“I think the best way to succeed in a collaboration is to employ honesty, openness and a willingness to share. The flipside of that is just because collaborators are in the same business as you doesn’t mean they can’t also be your friend. In the end, we’re all here to do wonderful things for good customers, and the more you can collaborate to create satisfied customers, the more successful you all will be.
It’s a part of our business model to partner with other companies in town for certain aspects of the remodels that we do.
I learned years ago to play to your core competencies, and the corollary to that is that if it’s not your core competency, then you should make it a point to hire someone who does specialize in this area. You’ll be better off in the long run, and your client will be, too.
In other words, knowing everything there is to know about tile on top of everything there is to know about kitchen design dilutes our core ability.
It’s like a restaurant kitchen. You have a sous chef and a pastry chef and the overall chef who is responsible for the end result that goes out. But that person alone cannot create the whole gourmet meal – it’s a group effort.”
Megan Landry, owner/designer
Santa Barbara, CA
“The best way is to spread the success and the wealth to everybody involved and make sure they get their just due at the end of the project. That way, nobody takes all the glory.
There should also be as much communication as is allowable. You want to make sure that there’s a [point person] who takes ultimate responsibility for the project, but all the other parties should have their say and should get to have some glory in the end. That way nobody’s ego is hurt, and if everybody knows that they’re sharing in the credit, you can accomplish more and can ultimately do the overall project better.
If the glory is spread between all the parties involved, then I think everything will be more likely to remain on a friendly basis.”
David DuPree, vice president
Modern Kitchens & Baths
St. Louis, MO
“We deal with everyone pretty much on the same level and I think that’s pretty important. In any profession, you have to treat everyone with respect, and listen to their needs at all times.
You can always learn from other people. You learn from their experiences and what they’ve done, as long as they’re willing to share their knowledge with you.
I think everything I’ve ever learned in this industry has been from other people. Of course, you learn your basics in a classroom, but when you get to the ‘nitty gritty’ stuff, you really do learn it on the job site. If you’re able to work with somebody on a project, then you really learn a lot. If you deal with any professional in this industry, take advantage of it.
Anybody that you can work with who’s a complete expert on any aspect of this industry is going to teach you a tremendous amount. You just have to be open. You can’t just take the stance that you know everything.
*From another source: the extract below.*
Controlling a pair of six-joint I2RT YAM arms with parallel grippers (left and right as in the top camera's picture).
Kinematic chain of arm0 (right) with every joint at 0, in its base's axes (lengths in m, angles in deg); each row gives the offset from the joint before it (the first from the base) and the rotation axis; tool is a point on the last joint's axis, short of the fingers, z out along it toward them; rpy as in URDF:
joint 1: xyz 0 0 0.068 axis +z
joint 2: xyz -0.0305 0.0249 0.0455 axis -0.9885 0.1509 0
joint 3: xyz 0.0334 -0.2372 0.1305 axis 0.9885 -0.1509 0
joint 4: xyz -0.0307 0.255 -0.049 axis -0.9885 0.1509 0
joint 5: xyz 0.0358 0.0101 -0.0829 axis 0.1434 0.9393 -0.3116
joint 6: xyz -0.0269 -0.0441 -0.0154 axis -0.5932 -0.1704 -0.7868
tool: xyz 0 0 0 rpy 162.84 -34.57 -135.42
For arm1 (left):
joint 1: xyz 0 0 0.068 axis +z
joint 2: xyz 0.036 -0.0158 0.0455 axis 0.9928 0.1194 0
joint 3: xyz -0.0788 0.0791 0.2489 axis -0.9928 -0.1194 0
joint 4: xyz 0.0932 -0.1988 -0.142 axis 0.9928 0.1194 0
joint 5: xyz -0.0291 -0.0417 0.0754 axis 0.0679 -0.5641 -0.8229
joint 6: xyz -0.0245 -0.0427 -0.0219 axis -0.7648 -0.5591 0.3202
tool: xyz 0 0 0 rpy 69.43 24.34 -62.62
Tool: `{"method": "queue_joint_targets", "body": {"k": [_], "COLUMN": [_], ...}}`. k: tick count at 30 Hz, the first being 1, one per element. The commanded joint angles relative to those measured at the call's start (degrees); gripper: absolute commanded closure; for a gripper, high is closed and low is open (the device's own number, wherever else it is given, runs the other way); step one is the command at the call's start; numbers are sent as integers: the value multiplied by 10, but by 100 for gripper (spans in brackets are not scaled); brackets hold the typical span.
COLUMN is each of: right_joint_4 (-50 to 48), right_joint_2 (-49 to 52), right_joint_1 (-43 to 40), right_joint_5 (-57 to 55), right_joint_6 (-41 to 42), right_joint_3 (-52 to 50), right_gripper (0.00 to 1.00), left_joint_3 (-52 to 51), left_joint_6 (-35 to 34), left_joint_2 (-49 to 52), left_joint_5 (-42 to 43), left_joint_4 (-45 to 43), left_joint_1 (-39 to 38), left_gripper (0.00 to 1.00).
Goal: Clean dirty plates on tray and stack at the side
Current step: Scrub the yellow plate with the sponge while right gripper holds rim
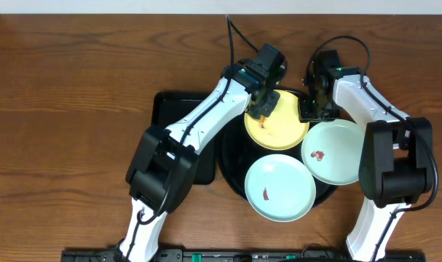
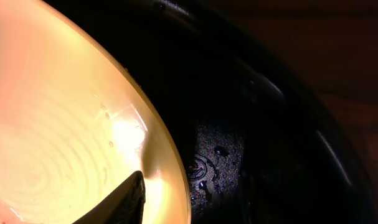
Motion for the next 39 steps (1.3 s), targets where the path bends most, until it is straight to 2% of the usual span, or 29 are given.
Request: {"method": "queue_joint_targets", "body": {"k": [1, 21, 23, 25, 27, 36, 39], "right_joint_4": [-2, -4, -5, -6, -5, -33, -34], "right_joint_2": [0, 0, 0, 0, 0, 0, 0], "right_joint_1": [12, 13, 13, 13, 13, 13, 13], "right_joint_5": [-3, -4, -4, -4, -4, -3, -3], "right_joint_6": [-2, -2, -2, -2, -2, -2, -2], "right_joint_3": [-3, -3, -3, -3, -3, -22, -22], "right_gripper": [54, 55, 61, 82, 93, 93, 98], "left_joint_3": [16, 4, 4, 4, 4, -7, -7], "left_joint_6": [44, 44, 44, 44, 44, 44, 43], "left_joint_2": [17, 73, 76, 78, 78, 78, 78], "left_joint_5": [-31, -31, -31, -31, -31, -31, -31], "left_joint_4": [-3, -49, -46, -44, -44, -44, -43], "left_joint_1": [1, 2, 2, 2, 2, 2, 2], "left_gripper": [93, 93, 92, 93, 92, 92, 92]}}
Once you feel you know everything, you probably won’t learn anymore no matter what you try.”
Heather Alton, president
New England Kitchens and Baths
“Good communication, whether it’s verbal or written documentation on the blueprints or floorplans, is important in working with allied professionals.
I think there needs to be a designated leader of the project, whoever that may be. You’ve got to have one person in charge. It just depends on who’s bringing the project in and who’s in charge of the project. That will keep the focus on the project and keep it going in the right direction.
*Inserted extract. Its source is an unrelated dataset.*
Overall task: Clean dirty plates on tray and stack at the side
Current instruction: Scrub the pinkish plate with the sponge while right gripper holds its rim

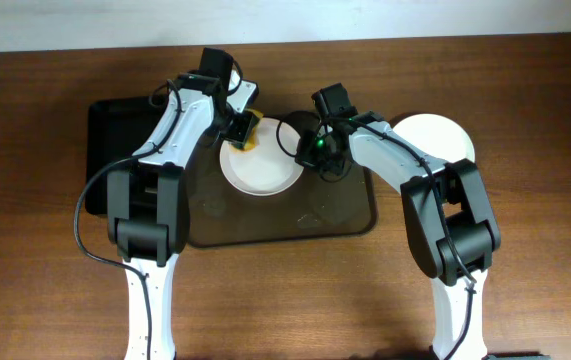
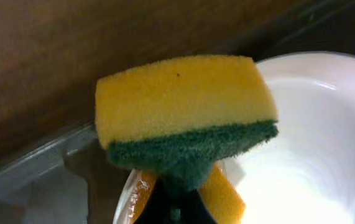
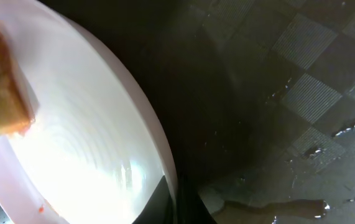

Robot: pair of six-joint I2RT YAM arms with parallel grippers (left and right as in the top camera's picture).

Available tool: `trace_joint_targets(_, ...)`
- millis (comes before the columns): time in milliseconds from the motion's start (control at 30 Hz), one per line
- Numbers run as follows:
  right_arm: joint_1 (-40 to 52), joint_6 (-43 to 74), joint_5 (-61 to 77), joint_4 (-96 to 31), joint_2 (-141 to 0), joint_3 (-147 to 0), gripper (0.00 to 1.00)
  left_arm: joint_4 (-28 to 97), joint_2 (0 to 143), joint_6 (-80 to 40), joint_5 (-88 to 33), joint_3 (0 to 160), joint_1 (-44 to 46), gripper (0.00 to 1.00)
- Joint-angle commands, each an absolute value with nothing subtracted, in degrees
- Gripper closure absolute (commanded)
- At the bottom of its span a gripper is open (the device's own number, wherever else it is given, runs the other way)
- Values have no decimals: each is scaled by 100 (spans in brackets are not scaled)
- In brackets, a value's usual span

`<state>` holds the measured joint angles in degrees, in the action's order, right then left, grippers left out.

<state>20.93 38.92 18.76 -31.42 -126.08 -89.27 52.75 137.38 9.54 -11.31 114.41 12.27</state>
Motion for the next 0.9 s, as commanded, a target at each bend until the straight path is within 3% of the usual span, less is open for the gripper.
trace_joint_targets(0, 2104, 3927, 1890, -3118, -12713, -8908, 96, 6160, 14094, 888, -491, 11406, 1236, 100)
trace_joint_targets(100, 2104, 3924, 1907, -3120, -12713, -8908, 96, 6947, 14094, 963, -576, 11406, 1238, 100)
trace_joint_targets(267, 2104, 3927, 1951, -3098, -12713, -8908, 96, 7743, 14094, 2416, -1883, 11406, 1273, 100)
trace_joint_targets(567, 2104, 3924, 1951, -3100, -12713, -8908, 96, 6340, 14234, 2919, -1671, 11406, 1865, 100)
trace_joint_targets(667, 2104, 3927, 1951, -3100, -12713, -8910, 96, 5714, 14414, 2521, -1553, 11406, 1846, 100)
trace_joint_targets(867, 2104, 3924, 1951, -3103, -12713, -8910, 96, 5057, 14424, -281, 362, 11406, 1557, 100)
Therefore, when you bring in consultants – such as if we brought in an engineer to tell us whether a wall could be torn down or not – then we’re asking for their input and their advice, [but we make it clear] that they’re not running the project.”
Stuart Harle, ASID, designer
Showcase Kitchen and Baths Inc.
“I would believe that the best way is just networking with your fellow NKBA members. You need to try to attend all the chapter meetings. I think it’s important to get involved as far as becoming an officer if you have time. There are a lot of local organizations you can join in your community, like the Better Business Bureau. You can join the Chamber of Commerce and just network with your fellow associates that are in your community.
I think you have to decide what your specific target market is. There are many avenues you can take to do this, but you need to know what market you want to be in [so you can attract professionals to collaborate with who are in that market].
I think it’s a good idea to stay in touch with associates at other kitchen and bath firms, too. These people may be your competitors, but it doesn’t hurt to have a friendship with them. Through that friendship, you can feel the pace of the economy – if their business slows, it’s likely yours will also slow down.
There are many avenues you can take to network with people, and networking helps you find the best collaborators for your projects.”